_Problem details_
Should an entry contain an image, omit it and repeat the rest exactly.

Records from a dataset
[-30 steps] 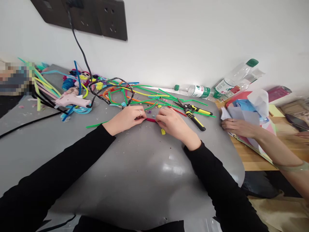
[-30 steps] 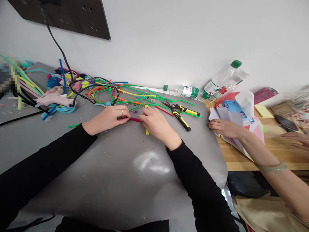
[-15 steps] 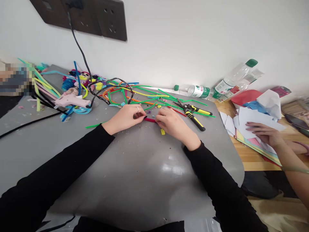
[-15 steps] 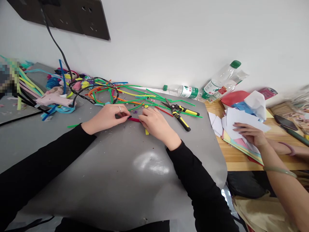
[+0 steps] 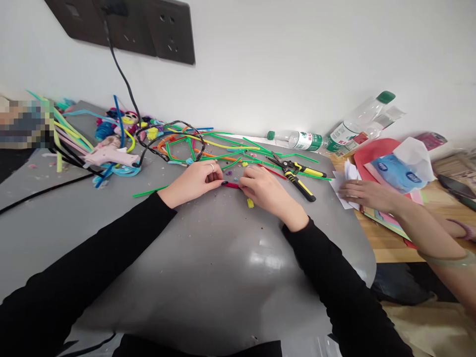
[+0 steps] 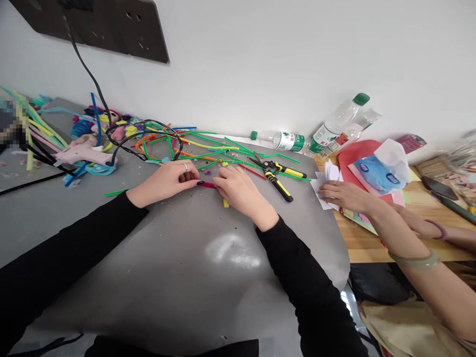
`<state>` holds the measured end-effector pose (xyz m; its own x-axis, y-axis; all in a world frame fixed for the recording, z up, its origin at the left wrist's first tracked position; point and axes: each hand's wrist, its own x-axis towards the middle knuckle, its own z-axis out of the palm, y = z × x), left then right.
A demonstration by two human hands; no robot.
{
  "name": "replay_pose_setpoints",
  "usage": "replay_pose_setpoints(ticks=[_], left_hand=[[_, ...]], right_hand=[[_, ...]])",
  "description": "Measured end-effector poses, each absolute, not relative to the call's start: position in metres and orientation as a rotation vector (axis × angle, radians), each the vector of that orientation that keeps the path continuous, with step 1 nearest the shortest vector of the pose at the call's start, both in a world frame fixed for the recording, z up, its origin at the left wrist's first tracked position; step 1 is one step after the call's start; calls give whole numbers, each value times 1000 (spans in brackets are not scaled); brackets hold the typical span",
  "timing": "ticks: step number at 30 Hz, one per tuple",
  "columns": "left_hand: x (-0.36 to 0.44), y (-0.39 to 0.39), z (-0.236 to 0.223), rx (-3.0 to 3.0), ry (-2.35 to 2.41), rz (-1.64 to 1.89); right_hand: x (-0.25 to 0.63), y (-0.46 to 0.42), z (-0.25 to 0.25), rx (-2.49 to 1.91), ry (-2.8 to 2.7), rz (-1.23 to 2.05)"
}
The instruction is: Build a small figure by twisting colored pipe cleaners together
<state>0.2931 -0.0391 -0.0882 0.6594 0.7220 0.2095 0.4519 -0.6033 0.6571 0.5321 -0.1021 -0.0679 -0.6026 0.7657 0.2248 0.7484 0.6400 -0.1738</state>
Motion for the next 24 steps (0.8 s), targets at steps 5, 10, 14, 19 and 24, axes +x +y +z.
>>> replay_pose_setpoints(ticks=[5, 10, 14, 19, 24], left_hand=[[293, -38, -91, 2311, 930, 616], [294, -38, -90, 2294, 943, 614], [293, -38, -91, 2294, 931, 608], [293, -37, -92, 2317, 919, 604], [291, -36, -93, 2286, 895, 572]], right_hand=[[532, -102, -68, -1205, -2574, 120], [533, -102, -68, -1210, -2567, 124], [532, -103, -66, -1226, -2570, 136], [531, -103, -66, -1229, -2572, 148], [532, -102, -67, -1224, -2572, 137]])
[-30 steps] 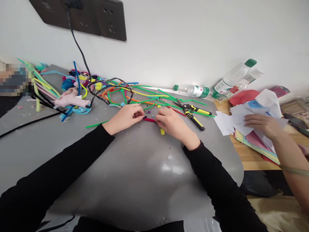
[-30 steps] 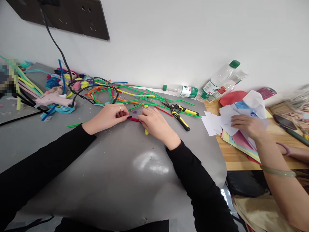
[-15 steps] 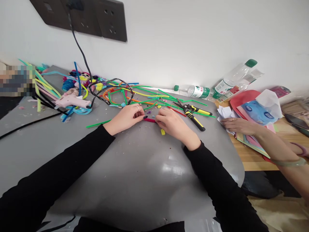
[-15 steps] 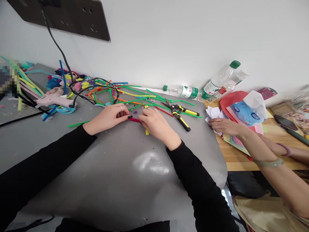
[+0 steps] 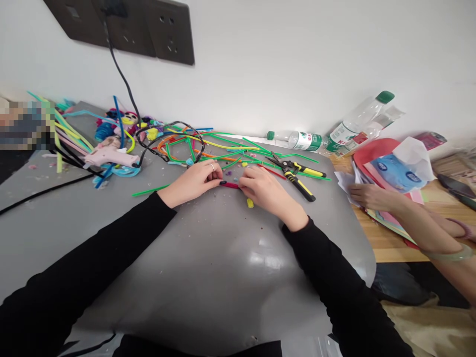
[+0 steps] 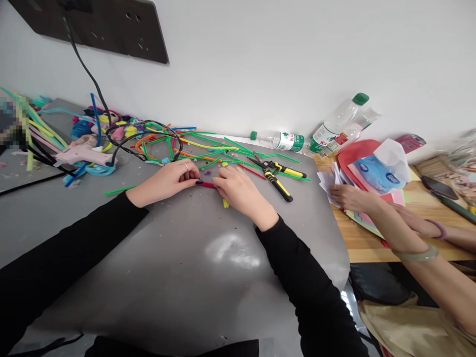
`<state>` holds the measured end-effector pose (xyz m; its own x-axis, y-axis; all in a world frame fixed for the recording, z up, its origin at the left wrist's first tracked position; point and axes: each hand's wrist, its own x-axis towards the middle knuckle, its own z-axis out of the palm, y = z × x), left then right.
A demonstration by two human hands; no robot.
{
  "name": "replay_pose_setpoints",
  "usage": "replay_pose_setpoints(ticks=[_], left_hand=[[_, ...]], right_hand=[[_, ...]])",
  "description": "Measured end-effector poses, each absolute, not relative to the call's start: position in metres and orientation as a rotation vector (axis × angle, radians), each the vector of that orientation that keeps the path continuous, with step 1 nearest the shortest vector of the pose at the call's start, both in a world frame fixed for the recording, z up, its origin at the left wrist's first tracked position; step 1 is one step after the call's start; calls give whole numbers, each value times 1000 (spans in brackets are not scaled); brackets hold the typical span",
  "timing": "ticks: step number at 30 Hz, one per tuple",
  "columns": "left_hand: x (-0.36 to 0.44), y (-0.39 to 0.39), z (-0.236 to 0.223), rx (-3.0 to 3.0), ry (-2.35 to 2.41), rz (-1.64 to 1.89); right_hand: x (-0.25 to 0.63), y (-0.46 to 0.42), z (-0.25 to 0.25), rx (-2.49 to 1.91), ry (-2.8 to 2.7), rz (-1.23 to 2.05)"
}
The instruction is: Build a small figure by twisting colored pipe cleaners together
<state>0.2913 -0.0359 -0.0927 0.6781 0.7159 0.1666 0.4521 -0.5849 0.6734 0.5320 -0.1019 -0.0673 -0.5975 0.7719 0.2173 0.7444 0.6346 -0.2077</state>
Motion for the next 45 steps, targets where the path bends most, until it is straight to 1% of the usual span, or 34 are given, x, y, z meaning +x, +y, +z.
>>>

_Worked solution_
[-30 steps] 
[-30 steps] 
[-15 steps] 
[-15 steps] 
[+0 steps] 
[+0 steps] 
`<state>` holds the measured end-effector pose (xyz m; its own x-axis, y-axis; all in a world frame fixed for the recording, z up, its origin at the left wrist's first tracked position; point and axes: each hand's wrist, its own x-axis towards the middle knuckle, its own z-axis out of the palm, y = z × x), left then right.
A demonstration by two human hands; no robot.
{
  "name": "replay_pose_setpoints",
  "usage": "replay_pose_setpoints(ticks=[_], left_hand=[[_, ...]], right_hand=[[_, ...]])",
  "description": "Measured end-effector poses, each absolute, not relative to the call's start: position in metres and orientation as a rotation vector (axis × angle, radians), each the vector of that orientation that keeps the path continuous, with step 1 nearest the shortest vector of the pose at the call's start, both in a world frame fixed for the recording, z up, its origin at the left wrist's first tracked position; step 1 is one step after the call's start; calls give whole numbers, each value times 1000 (spans in brackets are not scaled); brackets hold the typical span",
  "timing": "ticks: step number at 30 Hz, one per tuple",
  "columns": "left_hand: x (-0.36 to 0.44), y (-0.39 to 0.39), z (-0.236 to 0.223), rx (-3.0 to 3.0), ry (-2.35 to 2.41), rz (-1.64 to 1.89); right_hand: x (-0.25 to 0.63), y (-0.46 to 0.42), z (-0.25 to 0.25), rx (-2.49 to 1.91), ry (-2.8 to 2.7), rz (-1.23 to 2.05)"
}
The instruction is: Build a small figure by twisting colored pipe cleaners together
<state>0.2931 -0.0391 -0.0882 0.6594 0.7220 0.2095 0.4519 -0.6033 0.6571 0.5321 -0.1021 -0.0679 -0.6026 0.7657 0.2248 0.7484 0.6400 -0.1738</state>
Motion for the next 24 steps (0.8 s), targets at steps 5, 10, 14, 19 and 24, axes +x +y +z.
>>> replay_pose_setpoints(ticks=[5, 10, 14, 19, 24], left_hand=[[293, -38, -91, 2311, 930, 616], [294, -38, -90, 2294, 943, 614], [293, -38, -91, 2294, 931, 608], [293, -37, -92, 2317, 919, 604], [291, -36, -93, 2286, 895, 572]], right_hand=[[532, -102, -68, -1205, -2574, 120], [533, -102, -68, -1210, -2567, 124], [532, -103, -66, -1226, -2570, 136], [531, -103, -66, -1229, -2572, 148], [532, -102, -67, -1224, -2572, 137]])
[-30 steps] 
[-30 steps] 
[-15 steps] 
[-15 steps] 
[+0 steps] 
[+0 steps] 
`<state>` holds the measured end-effector pose (xyz m; its own x-axis, y-axis; all in a world frame fixed for the recording, z up, its origin at the left wrist's first tracked position; point and axes: each hand's wrist, its own x-axis towards the middle knuckle, its own z-axis out of the palm, y = z × x), left then right.
A demonstration by two human hands; no robot.
{
  "name": "replay_pose_setpoints",
  "usage": "replay_pose_setpoints(ticks=[_], left_hand=[[_, ...]], right_hand=[[_, ...]])",
  "description": "Measured end-effector poses, each absolute, not relative to the call's start: position in metres and orientation as a rotation vector (axis × angle, radians), each the vector of that orientation that keeps the path continuous, with step 1 nearest the shortest vector of the pose at the call's start, both in a world frame fixed for the recording, z up, its origin at the left wrist's first tracked position; step 1 is one step after the call's start; calls give whole numbers, each value times 1000 (spans in brackets are not scaled); brackets hold the typical span",
  "timing": "ticks: step number at 30 Hz, one per tuple",
  "columns": "left_hand: x (-0.36 to 0.44), y (-0.39 to 0.39), z (-0.236 to 0.223), rx (-3.0 to 3.0), ry (-2.35 to 2.41), rz (-1.64 to 1.89); right_hand: x (-0.25 to 0.63), y (-0.46 to 0.42), z (-0.25 to 0.25), rx (-2.49 to 1.91), ry (-2.8 to 2.7), rz (-1.23 to 2.05)"
}
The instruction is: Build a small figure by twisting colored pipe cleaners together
<state>0.2913 -0.0359 -0.0927 0.6781 0.7159 0.1666 0.4521 -0.5849 0.6734 0.5320 -0.1019 -0.0673 -0.5975 0.7719 0.2173 0.7444 0.6346 -0.2077</state>
Motion for the next 45 steps, targets where the path bends most, until it is straight to 1% of the usual span, or 34 are given, x, y, z meaning +x, +y, +z.
>>>

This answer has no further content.